烏瓜の青いあかり〜生薬の話「カロコン」
今、将棋の藤井聡太さんが竜王戦を戦っています。今回は、前回の竜胆(りゅうたん)に続き、竜がつく生薬「竜骨(りゅうこつ)」についてです。
先日、藤井さんが、王座戦に勝利し8冠になりました。竜王と名人が8冠のうちの特別な2つなので、藤井さんが7冠だった時は、竜王・名人と呼ぶのが正式だったそうです。免状は将棋連盟の会長と竜王と名人の3人が署名するのですが、竜王と名人が藤井さんなので、今、免状を申し込むと羽生善治日本将棋連盟会長と藤井さんの署名になっているそうです。写真は羽生さんが7冠達成した時のテレホンカード(使用済)です。羽生さんが7冠のころは叡王(えいおう)戦というタイトル戦がなかったため、7冠で全冠制覇でした。

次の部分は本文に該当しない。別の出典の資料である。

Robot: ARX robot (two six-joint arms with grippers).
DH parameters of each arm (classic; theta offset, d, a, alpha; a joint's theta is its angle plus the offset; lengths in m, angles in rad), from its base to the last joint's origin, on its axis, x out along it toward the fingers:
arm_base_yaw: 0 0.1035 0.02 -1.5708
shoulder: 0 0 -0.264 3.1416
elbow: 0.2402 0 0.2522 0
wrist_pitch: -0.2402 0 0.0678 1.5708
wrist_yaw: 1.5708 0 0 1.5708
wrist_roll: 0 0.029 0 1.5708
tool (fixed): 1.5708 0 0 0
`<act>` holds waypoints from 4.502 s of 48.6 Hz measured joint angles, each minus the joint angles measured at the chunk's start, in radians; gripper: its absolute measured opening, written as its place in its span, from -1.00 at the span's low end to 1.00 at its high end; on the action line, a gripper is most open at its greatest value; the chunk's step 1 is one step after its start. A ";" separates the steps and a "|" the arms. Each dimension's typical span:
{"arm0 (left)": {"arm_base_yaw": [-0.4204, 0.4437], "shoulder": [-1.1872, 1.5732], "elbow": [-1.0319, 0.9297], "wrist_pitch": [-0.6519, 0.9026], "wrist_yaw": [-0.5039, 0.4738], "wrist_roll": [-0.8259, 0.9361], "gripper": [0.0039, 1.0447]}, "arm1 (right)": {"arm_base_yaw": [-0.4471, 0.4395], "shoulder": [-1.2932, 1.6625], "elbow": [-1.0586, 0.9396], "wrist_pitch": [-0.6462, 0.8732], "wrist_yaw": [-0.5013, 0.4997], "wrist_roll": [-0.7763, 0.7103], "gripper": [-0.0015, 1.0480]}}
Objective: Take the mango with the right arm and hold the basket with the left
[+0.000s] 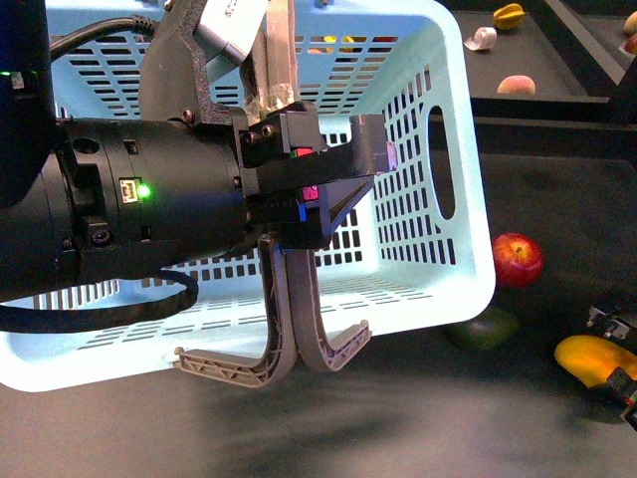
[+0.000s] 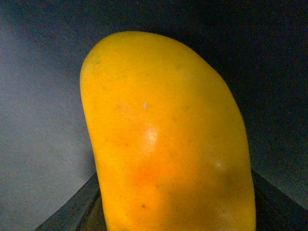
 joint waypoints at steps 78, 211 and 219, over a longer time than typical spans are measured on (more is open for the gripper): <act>0.000 0.000 0.000 0.000 -0.007 0.002 -0.69 | 0.650 -0.836 -0.370 0.533 0.104 0.991 0.84; 0.000 0.006 -0.002 -0.002 0.000 -0.005 -0.70 | 0.371 -2.491 -1.169 -0.031 0.315 0.982 -0.97; 0.000 0.006 -0.002 -0.002 0.000 -0.006 -0.70 | 0.371 -2.651 -1.168 -0.200 0.312 0.982 -0.97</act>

竜骨は、大型哺乳類動物の化石化した骨で主に炭酸カルシウムからなります。不定形の塊または破片で外面は淡灰白色、質は重くて堅いけれどややもろく、粉砕して小片および粉末にして用います。少し赤みがかった内部の髄質は多数の細孔が縦走しているため水分を吸着しやすく、噛むと舌に付着し吸われるれるような感じがします。
鎮静剤として使われ、気分のふわふわしたものを落ち着かせる働きがあります。漢方では鎮静、収斂を目標に心悸亢進、精神不安、不眠などの症状に用います。 竜骨は、主成分が同じ炭酸カルシウムである牡蠣 (ぼれい) と働きは似ていますが、牡蠣とは異なり燐酸カルシウムを多量に含んでいるので固気にも働きます。 よく使われる漢方薬には、柴胡加竜骨牡蠣湯、桂枝加竜骨牡蠣湯があります。
今回は竜骨が含まれる漢方薬「柴胡加竜骨牡蠣湯」「桂枝加竜骨牡蠣湯」についてです。
柴胡加竜骨牡蠣湯は、 甲状腺機能が亢進しているような興奮しやすいものによく用いられます。体格がよくて体力のある人にこの証は多いです。 神経症、高血圧、 精神分裂病、不眠症などで胸がはって精神状態がもうろうとする、 物音や光に敏感で驚きやすく、驚けば動悸し、気苦労が多く、悪夢に悩まされるなど心的傾向の悩みが多い症状に用います。 これは五感の働きが病的に敏感になっている状態です。 構成は、 10味と比較的含まれている生薬は多いです。 柴胡、 半夏、生姜、 大棗、 人参は、 小柴胡湯の方意で胸脇苦満を治し、桂枝・茯苓、 竜骨・牡蠣は心頃、動悸を治します。 これに大黄が加わります。 桂枝茯苓は水気の逆行を下降し、 竜骨・牡蠣はふわふわした気を収斂し水血の凝堅を軟らかくして動悸を鎮め煩驚、煩躁を治します。
桂枝加竜骨牡蠣湯は7味から成り、桂枝湯(桂枝、芍薬、大棗、生姜、甘草)に竜骨・牡蠣を加えたものです。 体質は虚弱で疲れやすく、神経症や精神不安がある場合に用います。 のぼせてフラフラしたり、驚いて発汗したり、腹部に動悸があり、 下腹部が突っ張るような症状がみられます。 竜骨・牡蠣は、顕著な臍上動悸を鎮め、煩燥、動悸、不眠を鎮静します。 また、 固気に働く竜骨は桂枝と組んで、胸中に走り驚狂を鎮静します。 利水に働く牡蠣は、桂枝と組んで気の上衝を緩和、甘草と組んで神経症状を伴う胃腸障害を治します。 下腹部の腹直筋のひきつりは芍・甘草により緊張を緩め、腹痛、疼痛を治し、症状を改善します。